=== Task to carry out ===
Having read the records, set them all down exactly as they appear.

Saved data entries
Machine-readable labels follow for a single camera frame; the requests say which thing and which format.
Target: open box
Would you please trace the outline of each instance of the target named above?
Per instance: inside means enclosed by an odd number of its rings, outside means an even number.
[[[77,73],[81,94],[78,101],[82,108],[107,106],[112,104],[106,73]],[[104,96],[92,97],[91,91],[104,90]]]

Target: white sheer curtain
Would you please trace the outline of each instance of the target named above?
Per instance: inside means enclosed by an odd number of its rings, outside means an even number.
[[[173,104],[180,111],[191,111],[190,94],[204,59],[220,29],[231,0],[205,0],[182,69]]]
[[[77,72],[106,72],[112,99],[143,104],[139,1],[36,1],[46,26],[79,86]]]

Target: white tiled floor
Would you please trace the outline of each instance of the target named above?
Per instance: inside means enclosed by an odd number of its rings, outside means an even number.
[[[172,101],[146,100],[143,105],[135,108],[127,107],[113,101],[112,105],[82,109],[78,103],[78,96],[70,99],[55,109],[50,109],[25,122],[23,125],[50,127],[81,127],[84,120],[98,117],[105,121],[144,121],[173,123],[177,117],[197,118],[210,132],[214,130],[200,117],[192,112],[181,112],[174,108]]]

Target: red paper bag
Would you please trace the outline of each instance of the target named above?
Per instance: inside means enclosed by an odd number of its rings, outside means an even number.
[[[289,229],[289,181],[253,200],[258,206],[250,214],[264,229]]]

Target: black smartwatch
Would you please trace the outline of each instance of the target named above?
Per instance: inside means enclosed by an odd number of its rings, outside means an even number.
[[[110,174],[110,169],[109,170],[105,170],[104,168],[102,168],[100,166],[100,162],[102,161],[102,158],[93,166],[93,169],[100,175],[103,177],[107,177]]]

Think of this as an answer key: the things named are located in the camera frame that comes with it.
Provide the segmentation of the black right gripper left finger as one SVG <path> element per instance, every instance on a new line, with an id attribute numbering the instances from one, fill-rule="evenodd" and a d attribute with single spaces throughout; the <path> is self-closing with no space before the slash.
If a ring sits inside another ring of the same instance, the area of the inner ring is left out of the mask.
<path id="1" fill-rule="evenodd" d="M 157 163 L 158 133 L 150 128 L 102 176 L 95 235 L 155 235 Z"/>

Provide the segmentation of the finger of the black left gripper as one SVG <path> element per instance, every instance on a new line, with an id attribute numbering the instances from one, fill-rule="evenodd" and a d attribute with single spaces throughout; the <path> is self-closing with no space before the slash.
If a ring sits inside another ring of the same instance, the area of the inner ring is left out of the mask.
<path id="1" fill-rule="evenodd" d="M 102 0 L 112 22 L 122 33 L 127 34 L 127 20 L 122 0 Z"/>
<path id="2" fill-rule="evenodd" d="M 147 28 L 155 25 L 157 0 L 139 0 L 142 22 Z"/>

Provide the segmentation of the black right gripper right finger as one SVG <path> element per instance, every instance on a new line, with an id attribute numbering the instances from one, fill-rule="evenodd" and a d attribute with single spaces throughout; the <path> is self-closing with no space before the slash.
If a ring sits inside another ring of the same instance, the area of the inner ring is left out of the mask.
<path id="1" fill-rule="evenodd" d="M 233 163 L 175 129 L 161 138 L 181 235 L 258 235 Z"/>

=== Response to this exercise ===
Machine-readable labels follow for a single camera frame; the requests say which thing and which format.
Target: open box
Would you please trace the outline of each instance of the target named above?
Per instance: inside means enclosed by an odd number of its rings, outside means an even number.
[[[77,73],[81,94],[78,101],[82,108],[107,106],[112,104],[106,73]],[[104,96],[92,97],[91,91],[104,90]]]

Target: white sheer curtain
Would you please trace the outline of each instance of the target named above?
Per instance: inside means enclosed by an odd number of its rings, outside means an even number.
[[[173,104],[180,111],[191,111],[190,94],[204,59],[220,29],[231,0],[205,0],[182,69]]]
[[[77,72],[106,72],[112,99],[143,104],[139,1],[36,1],[46,26],[79,86]]]

Target: white tiled floor
Would you please trace the outline of each instance of the target named above?
Per instance: inside means enclosed by an odd number of its rings, outside means an even number.
[[[172,101],[146,100],[143,105],[135,108],[127,107],[113,101],[112,105],[82,109],[78,103],[78,96],[70,99],[55,109],[50,109],[25,122],[23,125],[50,127],[81,127],[84,120],[98,117],[105,121],[144,121],[173,123],[177,117],[197,118],[210,132],[214,130],[200,117],[192,112],[181,112],[174,108]]]

Target: red paper bag
Would you please trace the outline of each instance of the target named above?
Per instance: inside means enclosed by an odd number of its rings, outside means an even number.
[[[289,229],[289,181],[253,200],[258,206],[250,214],[264,229]]]

Target: black smartwatch
Would you please trace the outline of each instance of the target named above?
Per instance: inside means enclosed by an odd number of its rings, outside means an even number.
[[[110,174],[110,169],[109,170],[105,170],[104,168],[102,168],[100,166],[100,162],[102,161],[102,158],[93,166],[93,169],[100,175],[103,177],[107,177]]]

Think of this as an answer key: the things named are located in the camera frame that comes with it.
Provide the segmentation of the black right gripper left finger as one SVG <path> element per instance, every instance on a new line, with an id attribute numbering the instances from one, fill-rule="evenodd" and a d attribute with single spaces throughout; the <path> is self-closing with no space before the slash.
If a ring sits inside another ring of the same instance, the area of the inner ring is left out of the mask.
<path id="1" fill-rule="evenodd" d="M 157 163 L 158 133 L 150 128 L 102 176 L 95 235 L 155 235 Z"/>

Provide the segmentation of the finger of the black left gripper as one SVG <path> element per instance, every instance on a new line, with an id attribute numbering the instances from one, fill-rule="evenodd" and a d attribute with single spaces throughout; the <path> is self-closing with no space before the slash.
If a ring sits inside another ring of the same instance, the area of the inner ring is left out of the mask.
<path id="1" fill-rule="evenodd" d="M 102 0 L 112 22 L 122 33 L 127 34 L 127 20 L 122 0 Z"/>
<path id="2" fill-rule="evenodd" d="M 147 28 L 155 25 L 157 0 L 139 0 L 142 22 Z"/>

Provide the segmentation of the black right gripper right finger as one SVG <path> element per instance, every instance on a new line, with an id attribute numbering the instances from one, fill-rule="evenodd" and a d attribute with single spaces throughout; the <path> is self-closing with no space before the slash.
If a ring sits inside another ring of the same instance, the area of the inner ring is left out of the mask.
<path id="1" fill-rule="evenodd" d="M 233 163 L 175 129 L 161 138 L 181 235 L 258 235 Z"/>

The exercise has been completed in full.